WORK ORDER:
One number is the whole answer: how many lines of the records include "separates".

Source records:
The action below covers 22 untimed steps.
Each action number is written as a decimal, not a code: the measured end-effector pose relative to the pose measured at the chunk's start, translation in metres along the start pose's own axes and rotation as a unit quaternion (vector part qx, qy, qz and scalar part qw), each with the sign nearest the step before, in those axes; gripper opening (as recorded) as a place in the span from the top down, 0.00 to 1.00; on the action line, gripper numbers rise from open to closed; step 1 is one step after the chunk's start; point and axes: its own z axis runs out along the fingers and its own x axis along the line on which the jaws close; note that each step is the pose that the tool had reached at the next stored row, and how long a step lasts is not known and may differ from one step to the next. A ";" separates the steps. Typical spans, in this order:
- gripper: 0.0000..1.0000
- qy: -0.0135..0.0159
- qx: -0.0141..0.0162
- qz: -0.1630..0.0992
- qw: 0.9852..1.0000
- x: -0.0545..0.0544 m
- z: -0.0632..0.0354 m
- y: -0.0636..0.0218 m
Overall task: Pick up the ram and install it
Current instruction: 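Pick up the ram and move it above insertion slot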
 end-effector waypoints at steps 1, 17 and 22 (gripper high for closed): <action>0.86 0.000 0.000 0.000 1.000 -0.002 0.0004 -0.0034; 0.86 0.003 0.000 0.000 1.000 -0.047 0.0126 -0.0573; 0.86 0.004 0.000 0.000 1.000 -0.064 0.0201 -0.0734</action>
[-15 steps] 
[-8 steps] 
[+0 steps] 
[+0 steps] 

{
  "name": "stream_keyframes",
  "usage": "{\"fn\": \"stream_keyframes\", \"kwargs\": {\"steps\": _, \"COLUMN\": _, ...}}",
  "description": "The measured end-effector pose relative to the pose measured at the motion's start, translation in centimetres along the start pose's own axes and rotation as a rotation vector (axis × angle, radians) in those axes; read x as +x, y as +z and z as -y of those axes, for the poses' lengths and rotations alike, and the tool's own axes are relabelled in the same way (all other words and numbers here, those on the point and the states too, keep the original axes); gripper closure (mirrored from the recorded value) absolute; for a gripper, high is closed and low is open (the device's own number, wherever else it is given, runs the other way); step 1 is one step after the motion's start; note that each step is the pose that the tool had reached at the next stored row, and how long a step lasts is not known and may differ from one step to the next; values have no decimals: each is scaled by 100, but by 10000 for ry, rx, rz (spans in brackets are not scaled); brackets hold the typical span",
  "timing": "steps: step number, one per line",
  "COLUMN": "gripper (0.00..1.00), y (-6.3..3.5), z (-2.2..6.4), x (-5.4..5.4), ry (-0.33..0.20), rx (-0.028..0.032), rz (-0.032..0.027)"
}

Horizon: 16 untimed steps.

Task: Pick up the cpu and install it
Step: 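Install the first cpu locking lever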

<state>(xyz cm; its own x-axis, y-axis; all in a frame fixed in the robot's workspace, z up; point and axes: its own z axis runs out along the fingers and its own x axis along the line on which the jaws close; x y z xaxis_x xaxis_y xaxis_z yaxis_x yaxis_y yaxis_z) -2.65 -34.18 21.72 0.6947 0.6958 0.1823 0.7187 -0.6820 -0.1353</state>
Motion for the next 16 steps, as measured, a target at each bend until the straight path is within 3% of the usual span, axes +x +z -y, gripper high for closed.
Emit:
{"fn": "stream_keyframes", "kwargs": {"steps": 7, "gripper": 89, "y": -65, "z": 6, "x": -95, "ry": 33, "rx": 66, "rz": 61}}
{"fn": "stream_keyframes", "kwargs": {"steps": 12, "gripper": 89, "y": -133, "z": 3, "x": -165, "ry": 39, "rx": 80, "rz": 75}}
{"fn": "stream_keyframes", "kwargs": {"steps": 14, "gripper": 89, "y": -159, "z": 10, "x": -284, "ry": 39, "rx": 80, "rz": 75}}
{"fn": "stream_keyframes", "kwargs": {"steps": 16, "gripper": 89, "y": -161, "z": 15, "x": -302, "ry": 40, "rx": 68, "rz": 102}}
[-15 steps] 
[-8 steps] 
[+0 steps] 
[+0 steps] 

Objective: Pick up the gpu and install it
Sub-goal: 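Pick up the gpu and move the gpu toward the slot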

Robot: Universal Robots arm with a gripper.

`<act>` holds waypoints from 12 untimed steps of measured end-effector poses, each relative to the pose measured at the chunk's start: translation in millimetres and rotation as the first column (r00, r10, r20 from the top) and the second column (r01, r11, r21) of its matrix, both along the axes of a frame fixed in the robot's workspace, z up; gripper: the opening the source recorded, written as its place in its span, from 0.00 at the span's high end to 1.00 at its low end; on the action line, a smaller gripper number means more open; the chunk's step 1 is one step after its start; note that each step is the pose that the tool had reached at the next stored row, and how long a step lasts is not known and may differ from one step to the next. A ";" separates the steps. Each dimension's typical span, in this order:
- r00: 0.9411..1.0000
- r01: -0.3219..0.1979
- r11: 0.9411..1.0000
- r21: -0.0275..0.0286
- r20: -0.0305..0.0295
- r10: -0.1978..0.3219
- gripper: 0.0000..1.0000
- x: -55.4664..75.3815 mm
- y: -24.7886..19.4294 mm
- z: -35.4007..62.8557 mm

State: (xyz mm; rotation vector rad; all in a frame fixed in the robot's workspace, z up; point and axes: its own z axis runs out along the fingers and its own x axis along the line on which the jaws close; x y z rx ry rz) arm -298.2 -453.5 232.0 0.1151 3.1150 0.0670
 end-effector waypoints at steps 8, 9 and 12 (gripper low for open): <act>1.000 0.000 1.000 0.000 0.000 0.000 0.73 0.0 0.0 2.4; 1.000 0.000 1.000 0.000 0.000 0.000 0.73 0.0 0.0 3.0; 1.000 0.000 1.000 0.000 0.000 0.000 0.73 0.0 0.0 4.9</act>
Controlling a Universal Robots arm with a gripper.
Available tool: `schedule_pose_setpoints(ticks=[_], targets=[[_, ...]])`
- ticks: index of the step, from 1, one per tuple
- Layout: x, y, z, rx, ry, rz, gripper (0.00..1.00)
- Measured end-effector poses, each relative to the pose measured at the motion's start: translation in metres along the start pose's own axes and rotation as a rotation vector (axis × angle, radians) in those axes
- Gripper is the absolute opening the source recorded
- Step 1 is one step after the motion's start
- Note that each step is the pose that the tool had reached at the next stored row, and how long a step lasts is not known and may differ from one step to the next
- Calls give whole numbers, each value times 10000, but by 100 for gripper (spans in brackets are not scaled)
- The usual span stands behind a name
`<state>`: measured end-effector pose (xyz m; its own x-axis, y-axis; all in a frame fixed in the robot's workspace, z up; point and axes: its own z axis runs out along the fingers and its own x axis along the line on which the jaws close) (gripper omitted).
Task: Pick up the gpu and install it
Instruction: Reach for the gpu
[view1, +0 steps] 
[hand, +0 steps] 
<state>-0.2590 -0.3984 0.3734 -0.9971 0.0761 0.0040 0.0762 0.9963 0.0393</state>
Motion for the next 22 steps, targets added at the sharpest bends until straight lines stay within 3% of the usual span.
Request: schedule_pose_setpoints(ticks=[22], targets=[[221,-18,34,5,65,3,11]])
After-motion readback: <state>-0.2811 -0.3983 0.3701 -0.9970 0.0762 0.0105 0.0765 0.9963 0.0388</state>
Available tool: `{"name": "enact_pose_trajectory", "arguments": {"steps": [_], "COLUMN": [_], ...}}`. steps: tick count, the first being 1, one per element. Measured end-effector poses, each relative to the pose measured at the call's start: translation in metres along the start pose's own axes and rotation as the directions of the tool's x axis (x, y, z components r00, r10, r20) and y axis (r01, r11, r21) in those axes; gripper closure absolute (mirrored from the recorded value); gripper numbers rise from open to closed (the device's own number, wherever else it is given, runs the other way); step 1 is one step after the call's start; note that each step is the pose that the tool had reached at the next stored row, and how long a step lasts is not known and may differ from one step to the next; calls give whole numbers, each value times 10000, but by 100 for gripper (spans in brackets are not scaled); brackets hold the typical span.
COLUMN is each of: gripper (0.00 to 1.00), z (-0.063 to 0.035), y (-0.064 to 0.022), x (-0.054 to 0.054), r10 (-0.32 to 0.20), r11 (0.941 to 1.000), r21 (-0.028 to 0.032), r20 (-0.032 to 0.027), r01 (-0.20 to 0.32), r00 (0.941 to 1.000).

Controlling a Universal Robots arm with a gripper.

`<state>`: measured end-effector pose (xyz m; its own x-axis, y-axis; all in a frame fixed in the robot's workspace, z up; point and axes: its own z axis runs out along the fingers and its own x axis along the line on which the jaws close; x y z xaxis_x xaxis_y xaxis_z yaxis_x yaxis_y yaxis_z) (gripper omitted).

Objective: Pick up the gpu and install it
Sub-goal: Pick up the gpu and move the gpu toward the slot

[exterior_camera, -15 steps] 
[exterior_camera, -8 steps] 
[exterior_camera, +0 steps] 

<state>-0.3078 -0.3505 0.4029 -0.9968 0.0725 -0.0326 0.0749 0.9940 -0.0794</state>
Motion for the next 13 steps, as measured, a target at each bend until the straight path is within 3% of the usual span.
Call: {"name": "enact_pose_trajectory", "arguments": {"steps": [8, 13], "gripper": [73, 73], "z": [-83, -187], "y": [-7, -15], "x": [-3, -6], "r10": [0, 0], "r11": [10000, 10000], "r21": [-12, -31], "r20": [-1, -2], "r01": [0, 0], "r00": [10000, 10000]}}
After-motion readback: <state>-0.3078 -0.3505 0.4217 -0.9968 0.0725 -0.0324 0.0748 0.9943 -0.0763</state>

OUTPUT OF THE EXERCISE:
2